The next morning passed in a haze, overshadowed by the lingering echoes of the nightmares that had chased him to sleep, Riza had spent the whole morning trying to snap him out of it but the words on the paper were swimming in his vision, it didn’t help that whenever he could read the paperwork it felt like he’d already gone through each new document at least once already. 

The overwhelming sense of Deja Vu coupled with the lack of news about his transfer to central was making him twitchy, he couldn’t bear all this inaction much longer. Not when the person who killed Hughes was still out there.

One by one the people in his team started filtering out of the office until he was again the only one left, which while not unheard of was unusual. Most of the time he stayed late Riza found an excuse to stick around, something about not wanting him to be alone with his thoughts for longer than he should be.

He was so engrossed going over some reports he swore he’d already checked that he almost missed the ring of the phone.

Startled he picked up, doing his best to keep his cool.

“Put them through, I don’t care who they are just put them through,” he snapped before the operator could even tell him who was on the line. He was tired and frustrated and if this was another sick joke like the one from yesterday he just wanted to get it over with.

He expected the faint click of the line connecting to be followed by silence just like it had been the night before instead, he managed to catch the last hints of a scream followed by a gunshot.

The sound was clear even though it was hundreds of miles away, the loud bang of the gun was followed by the ominous click of whoever remained on the other end of the line hanging up.

Roy wasted no time, he grabbed his coat and stormed downstairs for the operator’s rooms.

He slammed the door open and headed for the poor woman manning the lines, “I need a direct line to Central Command immediately,” he ordered heading for one of the phones and dialing, “who was on the line that connected to my office?” he demanded.

“The caller identified himself as Lt. Colonel Huges, he was contacting you from an outside line in Central, Sir.”

Roy dropped the phone in his hands. His world was shifting in and out of focus, it felt like it was pouring, heavy suffocating drops of water falling from the sky and pinning him to the spot.

He didn’t feel himself fall to the floor or hear the woman operating the telephones panic as his head cracked against the floor, too lost in his own world to realize it happened.

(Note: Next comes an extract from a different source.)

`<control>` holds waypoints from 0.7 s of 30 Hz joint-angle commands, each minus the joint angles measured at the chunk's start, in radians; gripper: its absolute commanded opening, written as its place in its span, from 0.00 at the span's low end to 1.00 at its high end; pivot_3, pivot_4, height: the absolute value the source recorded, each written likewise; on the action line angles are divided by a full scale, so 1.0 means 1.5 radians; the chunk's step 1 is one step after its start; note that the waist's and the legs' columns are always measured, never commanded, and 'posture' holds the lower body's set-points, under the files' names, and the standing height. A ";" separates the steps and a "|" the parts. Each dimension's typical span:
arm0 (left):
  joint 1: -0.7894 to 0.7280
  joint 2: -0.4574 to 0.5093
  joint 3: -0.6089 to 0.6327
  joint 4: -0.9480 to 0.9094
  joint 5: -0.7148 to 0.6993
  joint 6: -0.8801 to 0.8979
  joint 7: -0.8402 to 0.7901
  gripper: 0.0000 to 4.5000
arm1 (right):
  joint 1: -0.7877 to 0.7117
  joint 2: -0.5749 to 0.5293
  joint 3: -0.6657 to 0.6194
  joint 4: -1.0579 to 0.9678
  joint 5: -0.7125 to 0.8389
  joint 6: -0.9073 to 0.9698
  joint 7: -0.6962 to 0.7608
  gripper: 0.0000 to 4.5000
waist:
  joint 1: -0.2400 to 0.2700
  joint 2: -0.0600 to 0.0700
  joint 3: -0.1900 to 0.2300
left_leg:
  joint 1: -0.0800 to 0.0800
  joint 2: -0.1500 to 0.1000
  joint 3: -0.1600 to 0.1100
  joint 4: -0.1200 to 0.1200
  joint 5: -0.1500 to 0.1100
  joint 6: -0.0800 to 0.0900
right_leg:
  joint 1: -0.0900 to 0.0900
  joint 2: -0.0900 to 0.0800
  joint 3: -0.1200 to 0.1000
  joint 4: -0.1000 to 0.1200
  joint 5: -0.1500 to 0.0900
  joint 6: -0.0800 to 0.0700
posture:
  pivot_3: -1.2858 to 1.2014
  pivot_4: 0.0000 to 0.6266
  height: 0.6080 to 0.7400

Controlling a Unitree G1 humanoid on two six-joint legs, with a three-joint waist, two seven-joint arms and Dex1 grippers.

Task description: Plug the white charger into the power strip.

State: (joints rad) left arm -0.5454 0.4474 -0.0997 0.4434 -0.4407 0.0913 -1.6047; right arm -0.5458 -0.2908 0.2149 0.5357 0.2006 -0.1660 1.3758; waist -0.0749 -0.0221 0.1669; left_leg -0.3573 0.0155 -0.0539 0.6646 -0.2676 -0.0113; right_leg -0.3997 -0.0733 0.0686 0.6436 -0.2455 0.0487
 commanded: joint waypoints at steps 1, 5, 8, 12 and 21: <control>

When he opened his eyes again he was back in his bed, back in his shitty old apartment that he probably should’ve cleaned weeks ago.

He almost managed to convince himself it’d been a nightmare on his way to work. Almost.

But then he started paying attention. And now that he was paying attention he started noticing, things, like how Havoc was still talking about that girl – Sarah? – when he was sure they’d broken up before the funeral, or how all the paperwork he’d stayed up late to complete was right there on his desk again, or how no one’s plans for the week had even changed from yesterday.

When was the last time he bothered to check a calendar anyway? 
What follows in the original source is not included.